> _Problem requirements_
Each line of the data below goes into the copy exactly; pictures do not.

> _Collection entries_
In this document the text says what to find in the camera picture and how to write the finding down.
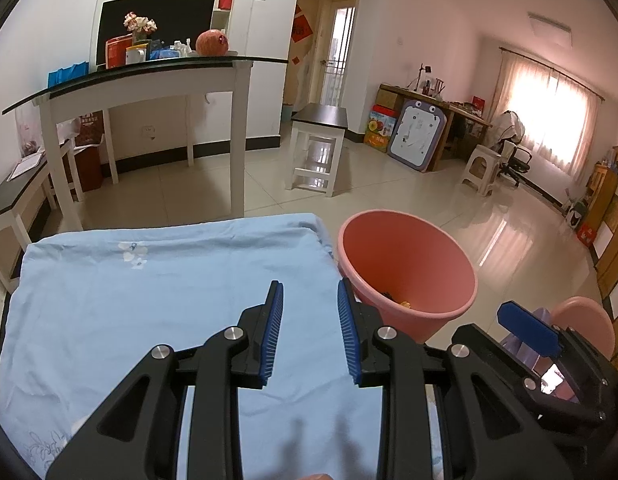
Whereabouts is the light blue cloth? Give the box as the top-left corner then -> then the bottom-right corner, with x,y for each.
0,212 -> 446,480

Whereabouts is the red wall decoration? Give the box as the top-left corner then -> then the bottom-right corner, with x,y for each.
291,14 -> 315,47

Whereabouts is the wooden cabinet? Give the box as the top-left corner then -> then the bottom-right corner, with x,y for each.
584,145 -> 618,311

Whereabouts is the flower bouquet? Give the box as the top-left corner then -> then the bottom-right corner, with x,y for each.
123,11 -> 158,44

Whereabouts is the dark red bin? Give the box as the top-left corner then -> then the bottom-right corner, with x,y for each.
72,110 -> 105,192

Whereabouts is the ceiling light panel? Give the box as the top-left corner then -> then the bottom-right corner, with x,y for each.
528,11 -> 574,49

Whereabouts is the white paper sheet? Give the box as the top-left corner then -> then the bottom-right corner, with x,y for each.
6,155 -> 46,181

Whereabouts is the long white bench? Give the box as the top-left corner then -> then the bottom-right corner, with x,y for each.
0,137 -> 76,293

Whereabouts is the white table with glass top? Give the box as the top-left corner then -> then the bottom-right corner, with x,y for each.
2,55 -> 290,233

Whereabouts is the black monitor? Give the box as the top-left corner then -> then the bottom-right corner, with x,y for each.
96,0 -> 216,67

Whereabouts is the window curtain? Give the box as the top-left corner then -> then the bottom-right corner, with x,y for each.
499,47 -> 606,182

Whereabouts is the white door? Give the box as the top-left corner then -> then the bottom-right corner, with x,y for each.
316,0 -> 360,111

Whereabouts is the short white bench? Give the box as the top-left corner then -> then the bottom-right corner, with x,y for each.
289,102 -> 350,197

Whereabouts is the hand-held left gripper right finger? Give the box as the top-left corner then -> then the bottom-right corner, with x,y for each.
337,277 -> 574,480

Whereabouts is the colourful fruit carton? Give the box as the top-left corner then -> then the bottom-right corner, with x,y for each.
364,105 -> 401,154

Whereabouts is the white plastic stool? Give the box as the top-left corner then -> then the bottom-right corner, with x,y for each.
461,144 -> 500,197

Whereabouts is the wooden desk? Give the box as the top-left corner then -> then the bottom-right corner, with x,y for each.
376,84 -> 492,171

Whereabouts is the office chair with clothes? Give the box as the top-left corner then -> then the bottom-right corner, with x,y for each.
494,110 -> 534,189

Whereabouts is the purple drawing board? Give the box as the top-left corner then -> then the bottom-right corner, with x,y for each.
387,99 -> 448,174

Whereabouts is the small red box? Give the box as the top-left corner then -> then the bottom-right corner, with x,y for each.
576,222 -> 600,247

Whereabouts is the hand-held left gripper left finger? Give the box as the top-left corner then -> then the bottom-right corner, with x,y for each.
45,280 -> 285,480

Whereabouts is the blue bag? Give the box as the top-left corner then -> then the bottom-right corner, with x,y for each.
48,62 -> 90,87

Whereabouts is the pink plastic bucket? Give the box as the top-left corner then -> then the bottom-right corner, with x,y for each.
338,210 -> 478,347

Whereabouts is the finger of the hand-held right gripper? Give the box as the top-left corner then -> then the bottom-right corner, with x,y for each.
497,301 -> 618,429

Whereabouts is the clear plastic bag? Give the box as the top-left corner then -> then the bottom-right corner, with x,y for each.
14,105 -> 43,157

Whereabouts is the round plastic stool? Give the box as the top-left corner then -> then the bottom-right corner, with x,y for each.
554,296 -> 616,361

> _Output of the task_
In this document the text says what to find in the camera picture and how to write the finding down.
Whereabouts is the light blue cloth? Give the box as the top-left corner then -> then the bottom-right corner, with x,y for each.
0,212 -> 446,480

Whereabouts is the red wall decoration? Give the box as the top-left corner then -> then the bottom-right corner, with x,y for each.
291,14 -> 315,47

Whereabouts is the wooden cabinet? Give the box as the top-left corner then -> then the bottom-right corner, with x,y for each.
584,145 -> 618,311

Whereabouts is the flower bouquet? Give the box as the top-left corner then -> then the bottom-right corner, with x,y for each.
123,11 -> 158,44

Whereabouts is the dark red bin? Give the box as the top-left corner then -> then the bottom-right corner, with x,y for each.
72,110 -> 105,192

Whereabouts is the ceiling light panel? Give the box as the top-left corner then -> then the bottom-right corner, with x,y for each.
528,11 -> 574,49

Whereabouts is the white paper sheet? Give the box as the top-left corner then -> then the bottom-right corner, with x,y for each.
6,155 -> 46,181

Whereabouts is the long white bench? Give the box as the top-left corner then -> then the bottom-right corner, with x,y for each.
0,137 -> 76,293

Whereabouts is the white table with glass top? Give the box as the top-left corner then -> then the bottom-right corner, with x,y for each.
2,55 -> 290,233

Whereabouts is the black monitor? Give the box as the top-left corner then -> then the bottom-right corner, with x,y for each.
96,0 -> 216,67

Whereabouts is the window curtain? Give the box as the top-left corner then -> then the bottom-right corner, with x,y for each.
499,47 -> 606,182

Whereabouts is the white door? Give the box as the top-left corner then -> then the bottom-right corner, with x,y for each.
316,0 -> 360,111

Whereabouts is the short white bench? Give the box as the top-left corner then -> then the bottom-right corner, with x,y for each.
289,102 -> 350,197

Whereabouts is the hand-held left gripper right finger? Give the box as the top-left corner then -> then the bottom-right corner, with x,y for each.
337,277 -> 574,480

Whereabouts is the colourful fruit carton? Give the box as the top-left corner then -> then the bottom-right corner, with x,y for each.
364,105 -> 401,154

Whereabouts is the white plastic stool? Give the box as the top-left corner then -> then the bottom-right corner, with x,y for each.
461,144 -> 500,197

Whereabouts is the wooden desk? Give the box as the top-left corner then -> then the bottom-right corner, with x,y for each.
376,84 -> 492,171

Whereabouts is the office chair with clothes? Give the box as the top-left corner then -> then the bottom-right corner, with x,y for each.
494,110 -> 534,189

Whereabouts is the purple drawing board? Give the box as the top-left corner then -> then the bottom-right corner, with x,y for each.
387,99 -> 448,174

Whereabouts is the small red box? Give the box as the top-left corner then -> then the bottom-right corner, with x,y for each.
576,222 -> 600,247

Whereabouts is the hand-held left gripper left finger? Give the box as the top-left corner then -> then the bottom-right corner, with x,y for each.
45,280 -> 285,480

Whereabouts is the blue bag? Give the box as the top-left corner then -> then the bottom-right corner, with x,y for each.
48,62 -> 90,87

Whereabouts is the pink plastic bucket? Give the box as the top-left corner then -> then the bottom-right corner, with x,y for each.
338,210 -> 478,347

Whereabouts is the finger of the hand-held right gripper? Give the box as the top-left corner then -> then the bottom-right corner, with x,y for each.
497,301 -> 618,429

Whereabouts is the clear plastic bag? Give the box as the top-left corner then -> then the bottom-right corner, with x,y for each.
14,105 -> 43,157

Whereabouts is the round plastic stool? Give the box as the top-left corner then -> then the bottom-right corner, with x,y for each.
554,296 -> 616,361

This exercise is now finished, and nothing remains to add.